Overview


I started libCello (then called C+) as a fun experiment to play around with the various implementations of Object Orientation in C. Most had some fun features and cool tricks but tended to break down around about the time of inheritence. Assertions began to pile up, syntax became horrible, or the programmer had to do too many things manually. Several based around message passing relied too heavily on error-prone strings.

One thing I did notice is that essentially they begin to resemble the C backend to scripting languages such as Python.

I wondered if by making different or simplified assumptions it would allow for nicer syntax, cleaner semantics and fewer manual steps for the programmer. I thought I might be able to create scripting language like semantics, but with the performance and frontend of C.

libCello consists of some global changes and a number of cute hacks. The global changes are not too original, but combined with the cute hacks create a library that is fairly comfortable to use.

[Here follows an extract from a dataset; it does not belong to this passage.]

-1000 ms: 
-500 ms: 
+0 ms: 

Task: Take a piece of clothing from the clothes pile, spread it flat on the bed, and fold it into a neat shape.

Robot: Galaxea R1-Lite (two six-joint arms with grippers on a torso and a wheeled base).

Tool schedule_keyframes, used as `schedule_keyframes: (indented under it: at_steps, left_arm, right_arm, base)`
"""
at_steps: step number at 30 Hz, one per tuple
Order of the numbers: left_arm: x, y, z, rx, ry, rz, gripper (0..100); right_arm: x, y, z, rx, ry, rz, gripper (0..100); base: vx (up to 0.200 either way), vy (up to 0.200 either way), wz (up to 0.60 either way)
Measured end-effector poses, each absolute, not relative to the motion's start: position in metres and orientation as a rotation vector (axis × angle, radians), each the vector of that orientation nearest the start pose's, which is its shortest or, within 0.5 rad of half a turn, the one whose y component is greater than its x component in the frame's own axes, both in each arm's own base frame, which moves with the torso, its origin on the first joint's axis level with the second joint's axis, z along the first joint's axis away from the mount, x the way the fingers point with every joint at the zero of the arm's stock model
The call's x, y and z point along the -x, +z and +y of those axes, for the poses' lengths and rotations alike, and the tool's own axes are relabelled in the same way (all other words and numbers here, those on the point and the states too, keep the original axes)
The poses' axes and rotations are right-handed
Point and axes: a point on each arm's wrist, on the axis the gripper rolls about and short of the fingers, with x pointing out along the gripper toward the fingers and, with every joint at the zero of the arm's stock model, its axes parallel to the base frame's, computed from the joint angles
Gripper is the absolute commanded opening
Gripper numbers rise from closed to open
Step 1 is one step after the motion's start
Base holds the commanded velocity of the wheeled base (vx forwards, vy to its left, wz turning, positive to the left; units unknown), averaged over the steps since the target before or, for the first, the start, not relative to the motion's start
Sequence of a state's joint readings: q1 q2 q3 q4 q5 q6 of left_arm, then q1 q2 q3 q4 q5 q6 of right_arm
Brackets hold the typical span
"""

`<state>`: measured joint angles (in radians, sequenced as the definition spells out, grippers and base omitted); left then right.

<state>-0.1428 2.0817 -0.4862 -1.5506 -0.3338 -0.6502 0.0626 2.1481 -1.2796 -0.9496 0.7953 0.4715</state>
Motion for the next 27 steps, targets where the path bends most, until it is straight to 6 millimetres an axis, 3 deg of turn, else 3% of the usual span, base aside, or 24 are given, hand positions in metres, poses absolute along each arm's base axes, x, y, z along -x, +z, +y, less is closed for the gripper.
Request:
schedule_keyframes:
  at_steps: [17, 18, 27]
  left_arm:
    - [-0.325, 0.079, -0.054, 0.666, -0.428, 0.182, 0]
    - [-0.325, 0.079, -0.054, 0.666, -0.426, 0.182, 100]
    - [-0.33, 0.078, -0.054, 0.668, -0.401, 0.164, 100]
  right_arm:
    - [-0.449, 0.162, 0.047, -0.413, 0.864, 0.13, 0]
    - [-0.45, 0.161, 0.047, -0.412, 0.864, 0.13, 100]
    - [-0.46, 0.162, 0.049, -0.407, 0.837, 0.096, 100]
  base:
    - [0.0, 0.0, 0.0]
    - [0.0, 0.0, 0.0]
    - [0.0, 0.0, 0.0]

I've tried to make this article short so have skipped somewhat on the nitty gritty details. Anyone interested is encouraged to send me an e-mail or take a peek at the source code!

Types


To change a language behaviour one must either change the compiler or the runtime. A language like C essentially has no runtime system. It generates object code that looks like any other. But we can add one ourselves. We only need to add one powerful construct to do almost anything we want. This is the familiar type.

For example if we wish to add new and delete to a language, our system (the runtime), must know the size of the memory to allocate. This is just metadata also known as type information. We must store this somewhere while the program is running. It could be in a separate table, but is often useful to tie to the object we wish to manipulate itself.

For example we can make all rich objects contain some pointer to their type or metadata at the beginning of the struct.

typedef struct {
  type_t* meta_data;
  int other_data;
} some_struct;

When we wish to manipulating these objects we can then follow the pointer to the metadata and extract the information we need. If this entry is always the first entry in the struct, whatever struct we encounter, we always know where to find it. It is a simple system, but unfortunately introduces our first and somewhat unavoidable assumption.

All rich objects must start with this entry - but adding it is at the discretion of the programmer, who may forget.

As we know, C is famous for having no hidden costs. You pay only for what you use. This is why it is unavoidable. C allows you no way to insert this entry into a programmer's structs unknowingly. Doing so would be dishonest, and C hates liars.

What about having the type information in a separate table which we index using the struct memory location? This does work well, but also means any structure creation must go via some function we define (so we can add the type information to our table). In many cases this is fine, but sometimes it is more useful to have usable data come from outside of this function, for example created on the stack (see The Dollar).

Anyway, if we swallow this cost, we can add many new behaviours to the language that seem like magic to the outside world. Onto the next stage, designing our metadata object!

Metadata


There are many ways to design a metadata object, but we must be careful. Already we have one constraint. Our metadata should be a rich object. Meaning its first entry must be a pointer to its type. But what is the type of a Type object? Well its type is just Type, who's type is Type again.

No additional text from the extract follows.